42% ont reporté au moins deux fois, leur consultations et examens prénatals, car elles considèrent que les visites médicales sont couteuses, et 30% l’ont ajounée, à cause de la distance et la longueur du temps d’attente…

Le taux de recours à l’IVG est de 22.3%, soit une fois au moins pour chacune, et 34.4% ont subi une IVG, au moins deux fois dans leur vie.

11% de ces femmes n’ont pas atteint un niveau d’éducation, 68% des questionnées ont fait des études primaires et secondaires, et 21% ont effectué des études supérieures.

Parmi ces femmes, 32.2% sont sans couverture sociale, et 40% n’ont pas accès à l’eau potable.

La députée Hayet Omari, du courant Al Mahaba, a déclaré que le système de santé tunisien, a pour rôle de garantir la justice sociale, et non pas le contraire.
Elle a aussi rappelé que l’hôpital Maknassi, de Sidi Bouzid, ne dispose que d’un seul médecin pédiatre ce qui est alarmant, surtout lorsqu’il s’agit du deuxième plus grand gouvernorat en Tunisie.

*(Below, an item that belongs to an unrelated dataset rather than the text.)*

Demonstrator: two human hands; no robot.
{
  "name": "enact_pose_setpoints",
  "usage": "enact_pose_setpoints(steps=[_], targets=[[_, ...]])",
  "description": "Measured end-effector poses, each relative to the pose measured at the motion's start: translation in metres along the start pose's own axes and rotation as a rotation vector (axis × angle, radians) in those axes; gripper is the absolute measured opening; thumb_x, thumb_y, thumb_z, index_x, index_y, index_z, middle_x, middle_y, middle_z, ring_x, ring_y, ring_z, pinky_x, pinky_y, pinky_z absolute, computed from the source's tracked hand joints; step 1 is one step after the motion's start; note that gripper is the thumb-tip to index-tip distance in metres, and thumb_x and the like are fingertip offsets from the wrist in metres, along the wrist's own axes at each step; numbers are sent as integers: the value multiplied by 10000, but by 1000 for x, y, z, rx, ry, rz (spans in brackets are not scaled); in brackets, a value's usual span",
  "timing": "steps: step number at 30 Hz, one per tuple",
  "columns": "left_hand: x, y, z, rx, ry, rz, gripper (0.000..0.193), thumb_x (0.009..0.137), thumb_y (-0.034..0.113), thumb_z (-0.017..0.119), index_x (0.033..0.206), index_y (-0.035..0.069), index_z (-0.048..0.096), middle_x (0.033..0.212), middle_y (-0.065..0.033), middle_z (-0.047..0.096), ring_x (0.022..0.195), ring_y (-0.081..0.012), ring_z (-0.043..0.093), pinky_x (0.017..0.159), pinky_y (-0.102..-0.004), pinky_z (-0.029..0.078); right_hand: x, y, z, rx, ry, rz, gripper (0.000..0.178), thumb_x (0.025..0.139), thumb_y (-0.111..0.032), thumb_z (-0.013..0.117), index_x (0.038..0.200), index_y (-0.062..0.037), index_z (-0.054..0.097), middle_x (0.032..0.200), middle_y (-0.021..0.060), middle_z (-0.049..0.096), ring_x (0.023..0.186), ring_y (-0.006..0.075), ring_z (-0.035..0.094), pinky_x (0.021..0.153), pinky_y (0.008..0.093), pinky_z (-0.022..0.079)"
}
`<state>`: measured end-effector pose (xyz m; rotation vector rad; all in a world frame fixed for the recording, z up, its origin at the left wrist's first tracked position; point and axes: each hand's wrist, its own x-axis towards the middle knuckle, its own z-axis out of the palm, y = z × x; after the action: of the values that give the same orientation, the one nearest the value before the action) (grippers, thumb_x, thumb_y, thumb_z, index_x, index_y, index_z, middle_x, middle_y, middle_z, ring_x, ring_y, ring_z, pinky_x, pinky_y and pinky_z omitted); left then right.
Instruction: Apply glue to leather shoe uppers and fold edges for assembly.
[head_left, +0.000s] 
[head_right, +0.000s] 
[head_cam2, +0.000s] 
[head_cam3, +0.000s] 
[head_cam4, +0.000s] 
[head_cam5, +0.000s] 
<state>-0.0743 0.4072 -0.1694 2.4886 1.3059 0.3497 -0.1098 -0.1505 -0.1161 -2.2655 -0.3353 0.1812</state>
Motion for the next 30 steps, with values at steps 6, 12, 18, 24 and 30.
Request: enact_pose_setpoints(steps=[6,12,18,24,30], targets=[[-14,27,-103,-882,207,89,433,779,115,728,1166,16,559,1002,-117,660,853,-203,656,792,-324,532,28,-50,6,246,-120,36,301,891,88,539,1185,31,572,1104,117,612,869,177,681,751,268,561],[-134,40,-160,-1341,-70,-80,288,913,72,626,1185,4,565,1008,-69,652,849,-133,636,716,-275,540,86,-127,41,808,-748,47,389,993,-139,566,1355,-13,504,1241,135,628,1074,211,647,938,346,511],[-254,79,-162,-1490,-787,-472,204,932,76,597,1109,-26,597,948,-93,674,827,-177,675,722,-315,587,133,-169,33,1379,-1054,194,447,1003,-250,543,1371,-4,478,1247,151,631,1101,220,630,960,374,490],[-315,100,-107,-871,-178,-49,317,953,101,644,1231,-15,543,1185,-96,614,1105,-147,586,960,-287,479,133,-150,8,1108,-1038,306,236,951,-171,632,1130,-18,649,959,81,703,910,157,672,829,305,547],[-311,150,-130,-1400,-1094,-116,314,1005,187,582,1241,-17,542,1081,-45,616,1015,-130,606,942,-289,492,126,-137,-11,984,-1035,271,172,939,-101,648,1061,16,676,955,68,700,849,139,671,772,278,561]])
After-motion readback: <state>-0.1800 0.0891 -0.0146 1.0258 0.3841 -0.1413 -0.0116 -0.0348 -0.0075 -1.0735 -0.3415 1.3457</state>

« Le manque du personnel médical et des ressources humaines dans les régions a atteint ses limites », déplore-t-elle.

Le président de la commission de santé, et des affaires sociales à l’ARP, Souheil Alouini, a expliqué que la réticence des médecins au sujet de l’exercice dans les régions, revient essentiellement au manque de sécurité.

Le député Souheil Alouini a appelé le gouvernement à augmenter le budget du ministère de la santé de 8% au moins, afin d’assurer les équipements nécessaires surtout dans les régions démunies, dans le but d’inciter le personnel médical à exercer, notamment dans les régions intérieures.